子供達を傷付ける訳ない。けれど先刻私は何をした?暴走していたとは云え、私は敦くんを、異能で強化したこの手で殴った。
しかもあの時私は、自分では抑えられないからと彼を、敦くんを殺す事も慥かに考えていた。
急速に頭が冷えて拳を握る手に力が入らなくなっていく。院長先生は狼狽える私を表情一つ変えず静かに見下ろしていた。

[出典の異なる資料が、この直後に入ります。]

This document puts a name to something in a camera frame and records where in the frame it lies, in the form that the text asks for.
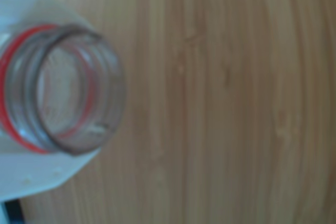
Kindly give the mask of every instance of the bottle opening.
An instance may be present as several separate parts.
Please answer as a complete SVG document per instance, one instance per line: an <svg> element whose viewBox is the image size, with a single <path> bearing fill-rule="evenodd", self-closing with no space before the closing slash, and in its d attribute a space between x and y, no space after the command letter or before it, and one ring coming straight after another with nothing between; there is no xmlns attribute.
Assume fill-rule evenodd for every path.
<svg viewBox="0 0 336 224"><path fill-rule="evenodd" d="M74 131L84 116L90 77L81 58L79 49L62 43L49 53L41 66L37 85L38 113L54 136Z"/></svg>
<svg viewBox="0 0 336 224"><path fill-rule="evenodd" d="M77 25L38 31L13 58L6 110L24 141L77 155L112 136L124 108L124 78L99 35Z"/></svg>

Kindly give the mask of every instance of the red ring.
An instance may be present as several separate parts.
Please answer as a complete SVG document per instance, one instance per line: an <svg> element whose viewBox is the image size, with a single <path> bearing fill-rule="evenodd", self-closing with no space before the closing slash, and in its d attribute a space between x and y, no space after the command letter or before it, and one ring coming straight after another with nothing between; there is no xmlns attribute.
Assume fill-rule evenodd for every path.
<svg viewBox="0 0 336 224"><path fill-rule="evenodd" d="M3 55L0 58L0 122L4 128L4 130L21 146L29 149L32 152L40 153L40 154L47 154L48 152L32 143L27 142L23 139L20 134L16 131L15 127L13 126L12 122L10 121L6 103L5 103L5 79L6 79L6 72L8 66L10 64L10 60L14 56L17 49L21 46L21 44L32 36L35 33L50 30L55 28L56 25L41 25L37 27L33 27L31 29L26 30L22 34L18 35L12 43L8 45L6 50L4 51Z"/></svg>

「今の内に荷物を纏めろ。明日から何処にでも行って好きな様に生きると善い」

この孤児院に於いて一番強い権限を持つのはこの院長先生だ。一端の、それもまだ職歴の浅い職員の私は彼の決定に従うしかない。
如何する事も出来ず只悔しさが込み上げる。ぐっと歯を食いしばって院長先生の顔を見ずに一礼し、院長室を後にして荷物を纏めるべく自室へ向かった。
大きな足音を立てない様静かに、だが足早に部屋に向かう。自室に着いて扉を閉め、そのままずるずると扉を背にしゃがみ込む。
院長先生の云う事は最もだ。いくら制御出来るとは云え、何時子供達を傷付けるか判らない異能力を持った私をこのまま孤児院に置くのは危険だ。本人の意思など関係無い。現に私は敦くんを異能で傷付けてしまった。
では院長先生や他の職員は?子供達は?普段から得点稼ぎと称して子供達から職員への告げ口だったり、体罰や虐めが当たり前に行われているこの孤児院は何なのだろう。院長先生だって敦くんの懲罰隔離を止めようともしない。寧ろそれを推し進める張本人だ。
私は子供達を救いたいと、何か手助けになる事がしたいと思ってこの孤児院に入った。でもこの孤児院で普段行われている事は非人道的だ。毎日が地獄だ。なのに地獄を生み出した院長先生は私が子供達を傷付けるからと私を追い出す。
人々を扶けるというのは如何いう事なのだろう。正解って何なのだろう。私のちっぽけな脳みそでは答えなんて出やしない。彼なら、その答えを知っているだろうか。
作之助さん、と皆が寝静まった真夜中、それも自室で周りなんて誰もいやしないのに誰にも聞かれたくなくて小さくその人の名前を呟く。貴方の云われた通りに、貴方と同じ様に誰かを扶けてみたくてやってみたけど、私では駄目なのかもしれない。貴方なら、この状況で如何するのかな。もう二度と逢えないその人の名前を誰もいない部屋で何度も呟く。
逢いたい、な。

翌朝、少ない荷物を纏めた私は孤児院を後にした。敦くんが如何なったか、もうその孤児院の関係者では無い私はその事を知る由も無い。